* YOUR OBJECTIVE
Of the material below, only the lines from the line containing "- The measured" down to the line containing "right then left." belong in the answer, written out exactly.
▽
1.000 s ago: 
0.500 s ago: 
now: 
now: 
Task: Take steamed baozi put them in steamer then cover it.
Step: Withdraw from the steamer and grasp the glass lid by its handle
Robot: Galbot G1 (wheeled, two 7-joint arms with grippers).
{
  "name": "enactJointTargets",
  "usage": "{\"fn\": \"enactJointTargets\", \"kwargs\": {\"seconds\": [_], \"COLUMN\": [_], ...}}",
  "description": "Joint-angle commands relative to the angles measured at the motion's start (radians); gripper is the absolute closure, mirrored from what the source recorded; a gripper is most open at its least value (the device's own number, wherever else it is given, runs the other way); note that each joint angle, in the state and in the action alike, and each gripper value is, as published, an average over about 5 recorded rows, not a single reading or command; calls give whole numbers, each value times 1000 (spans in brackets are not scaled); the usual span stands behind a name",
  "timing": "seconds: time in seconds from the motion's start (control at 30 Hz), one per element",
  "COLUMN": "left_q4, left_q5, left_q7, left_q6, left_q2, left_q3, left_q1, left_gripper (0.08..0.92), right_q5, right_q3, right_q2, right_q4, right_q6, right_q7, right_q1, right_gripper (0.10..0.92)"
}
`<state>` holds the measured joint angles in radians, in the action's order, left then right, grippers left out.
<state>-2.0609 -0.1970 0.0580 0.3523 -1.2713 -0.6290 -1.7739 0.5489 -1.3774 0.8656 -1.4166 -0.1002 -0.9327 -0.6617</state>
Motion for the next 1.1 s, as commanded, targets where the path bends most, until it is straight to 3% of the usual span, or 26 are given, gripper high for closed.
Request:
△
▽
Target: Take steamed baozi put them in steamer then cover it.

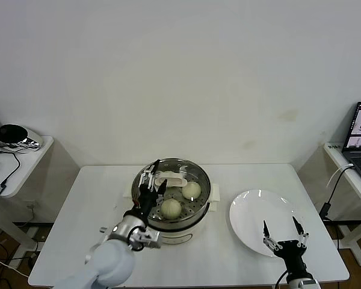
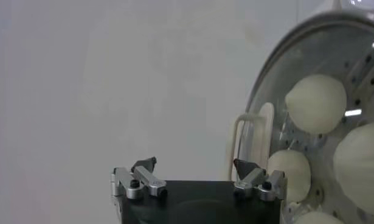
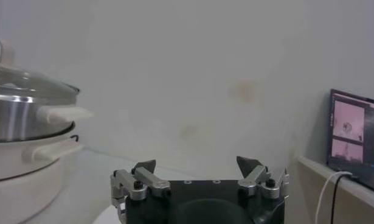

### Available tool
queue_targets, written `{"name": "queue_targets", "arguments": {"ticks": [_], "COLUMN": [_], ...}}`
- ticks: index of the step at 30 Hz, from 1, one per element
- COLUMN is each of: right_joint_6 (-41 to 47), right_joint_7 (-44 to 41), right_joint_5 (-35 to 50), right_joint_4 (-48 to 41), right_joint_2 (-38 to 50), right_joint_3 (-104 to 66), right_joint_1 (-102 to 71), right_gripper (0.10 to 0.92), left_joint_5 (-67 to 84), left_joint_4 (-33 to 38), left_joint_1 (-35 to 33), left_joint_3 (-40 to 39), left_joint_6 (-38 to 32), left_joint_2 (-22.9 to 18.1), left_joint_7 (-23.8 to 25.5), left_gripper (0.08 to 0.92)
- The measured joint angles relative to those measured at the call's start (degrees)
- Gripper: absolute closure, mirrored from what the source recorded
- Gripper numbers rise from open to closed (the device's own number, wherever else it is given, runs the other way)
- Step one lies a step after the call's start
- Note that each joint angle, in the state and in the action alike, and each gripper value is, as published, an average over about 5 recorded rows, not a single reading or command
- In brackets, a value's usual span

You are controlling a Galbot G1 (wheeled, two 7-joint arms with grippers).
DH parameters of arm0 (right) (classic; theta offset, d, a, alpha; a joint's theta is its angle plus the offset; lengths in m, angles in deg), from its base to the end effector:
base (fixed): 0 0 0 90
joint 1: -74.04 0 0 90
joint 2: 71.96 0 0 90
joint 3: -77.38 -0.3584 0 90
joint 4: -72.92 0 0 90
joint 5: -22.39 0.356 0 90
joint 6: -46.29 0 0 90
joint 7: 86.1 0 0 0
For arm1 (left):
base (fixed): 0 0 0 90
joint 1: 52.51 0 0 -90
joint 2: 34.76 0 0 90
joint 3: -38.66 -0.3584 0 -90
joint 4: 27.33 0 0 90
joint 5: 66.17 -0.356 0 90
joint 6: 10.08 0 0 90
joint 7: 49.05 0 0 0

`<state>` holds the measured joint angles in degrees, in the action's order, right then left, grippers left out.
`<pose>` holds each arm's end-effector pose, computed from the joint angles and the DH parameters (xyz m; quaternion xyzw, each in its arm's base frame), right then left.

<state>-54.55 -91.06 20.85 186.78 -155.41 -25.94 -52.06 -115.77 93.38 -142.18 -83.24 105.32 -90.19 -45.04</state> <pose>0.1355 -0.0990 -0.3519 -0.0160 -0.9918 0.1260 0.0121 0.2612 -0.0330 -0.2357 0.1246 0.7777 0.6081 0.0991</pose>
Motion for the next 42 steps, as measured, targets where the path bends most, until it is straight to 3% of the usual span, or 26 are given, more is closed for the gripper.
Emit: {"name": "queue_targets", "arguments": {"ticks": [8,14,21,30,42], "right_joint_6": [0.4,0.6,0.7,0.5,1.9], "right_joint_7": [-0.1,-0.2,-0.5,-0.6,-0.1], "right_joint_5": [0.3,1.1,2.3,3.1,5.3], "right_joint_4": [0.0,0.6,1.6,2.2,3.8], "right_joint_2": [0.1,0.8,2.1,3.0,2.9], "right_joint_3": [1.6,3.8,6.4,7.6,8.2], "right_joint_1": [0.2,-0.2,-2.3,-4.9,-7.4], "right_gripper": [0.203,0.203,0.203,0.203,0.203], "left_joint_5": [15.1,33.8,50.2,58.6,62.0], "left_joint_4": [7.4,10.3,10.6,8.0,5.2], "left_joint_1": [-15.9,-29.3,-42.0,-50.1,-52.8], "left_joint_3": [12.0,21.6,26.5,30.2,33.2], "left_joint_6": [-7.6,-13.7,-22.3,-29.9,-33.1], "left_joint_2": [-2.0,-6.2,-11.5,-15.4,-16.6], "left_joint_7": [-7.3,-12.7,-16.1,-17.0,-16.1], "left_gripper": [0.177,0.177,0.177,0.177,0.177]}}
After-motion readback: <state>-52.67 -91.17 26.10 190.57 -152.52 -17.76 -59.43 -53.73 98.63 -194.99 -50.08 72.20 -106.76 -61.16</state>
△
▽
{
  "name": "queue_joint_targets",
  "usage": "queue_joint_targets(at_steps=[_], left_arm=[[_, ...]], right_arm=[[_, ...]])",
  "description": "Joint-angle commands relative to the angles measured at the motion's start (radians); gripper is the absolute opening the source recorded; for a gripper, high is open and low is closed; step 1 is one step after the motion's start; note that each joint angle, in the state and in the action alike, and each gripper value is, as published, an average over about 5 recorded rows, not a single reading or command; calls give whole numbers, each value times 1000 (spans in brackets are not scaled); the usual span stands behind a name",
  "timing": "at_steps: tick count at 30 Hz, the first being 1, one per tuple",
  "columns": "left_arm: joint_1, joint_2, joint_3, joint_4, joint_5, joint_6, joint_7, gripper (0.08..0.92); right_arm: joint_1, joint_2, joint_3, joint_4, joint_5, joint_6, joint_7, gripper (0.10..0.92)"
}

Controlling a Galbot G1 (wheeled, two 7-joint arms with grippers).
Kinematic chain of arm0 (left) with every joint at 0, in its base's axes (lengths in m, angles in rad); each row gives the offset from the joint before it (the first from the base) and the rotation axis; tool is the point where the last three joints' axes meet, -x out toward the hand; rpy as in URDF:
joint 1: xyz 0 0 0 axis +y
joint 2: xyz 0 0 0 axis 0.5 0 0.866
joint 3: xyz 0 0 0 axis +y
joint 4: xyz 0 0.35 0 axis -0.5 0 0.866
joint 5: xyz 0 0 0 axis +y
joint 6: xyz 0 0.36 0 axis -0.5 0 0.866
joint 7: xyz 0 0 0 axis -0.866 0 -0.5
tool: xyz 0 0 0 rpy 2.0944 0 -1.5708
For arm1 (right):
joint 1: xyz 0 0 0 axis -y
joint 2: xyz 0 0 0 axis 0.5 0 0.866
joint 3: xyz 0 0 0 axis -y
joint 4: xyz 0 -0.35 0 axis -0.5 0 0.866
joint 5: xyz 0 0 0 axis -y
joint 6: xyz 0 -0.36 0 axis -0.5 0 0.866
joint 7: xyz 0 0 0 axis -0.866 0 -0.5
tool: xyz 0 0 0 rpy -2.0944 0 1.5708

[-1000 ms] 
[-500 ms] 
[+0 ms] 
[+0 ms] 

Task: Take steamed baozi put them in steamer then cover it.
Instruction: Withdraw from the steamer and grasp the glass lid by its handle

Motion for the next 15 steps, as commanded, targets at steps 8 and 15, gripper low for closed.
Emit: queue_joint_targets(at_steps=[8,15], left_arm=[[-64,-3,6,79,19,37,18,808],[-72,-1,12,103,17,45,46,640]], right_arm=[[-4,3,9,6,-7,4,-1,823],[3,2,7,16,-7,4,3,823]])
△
* EXPECTED ANSWER
- The measured joint angles relative to those measured at the call's start (degrees)
- Gripper: absolute closure, mirrored from what the source recorded
- Gripper numbers rise from open to closed (the device's own number, wherever else it is given, runs the other way)
- Step one lies a step after the call's start
- Note that each joint angle, in the state and in the action alike, and each gripper value is, as published, an average over about 5 recorded rows, not a single reading or command
- In brackets, a value's usual span

You are controlling a Galbot G1 (wheeled, two 7-joint arms with grippers).
DH parameters of arm0 (right) (classic; theta offset, d, a, alpha; a joint's theta is its angle plus the offset; lengths in m, angles in deg), from its base to the end effector:
base (fixed): 0 0 0 90
joint 1: -74.04 0 0 90
joint 2: 71.96 0 0 90
joint 3: -77.38 -0.3584 0 90
joint 4: -72.92 0 0 90
joint 5: -22.39 0.356 0 90
joint 6: -46.29 0 0 90
joint 7: 86.1 0 0 0
For arm1 (left):
base (fixed): 0 0 0 90
joint 1: 52.51 0 0 -90
joint 2: 34.76 0 0 90
joint 3: -38.66 -0.3584 0 -90
joint 4: 27.33 0 0 90
joint 5: 66.17 -0.356 0 90
joint 6: 10.08 0 0 90
joint 7: 49.05 0 0 0

`<state>` holds the measured joint angles in degrees, in the action's order, right then left, grippers left out.
`<pose>` holds each arm's end-effector pose, computed from the joint angles and the DH parameters (xyz m; quaternion xyzw, each in its arm's base frame), right then left.

The answer has been fully written out.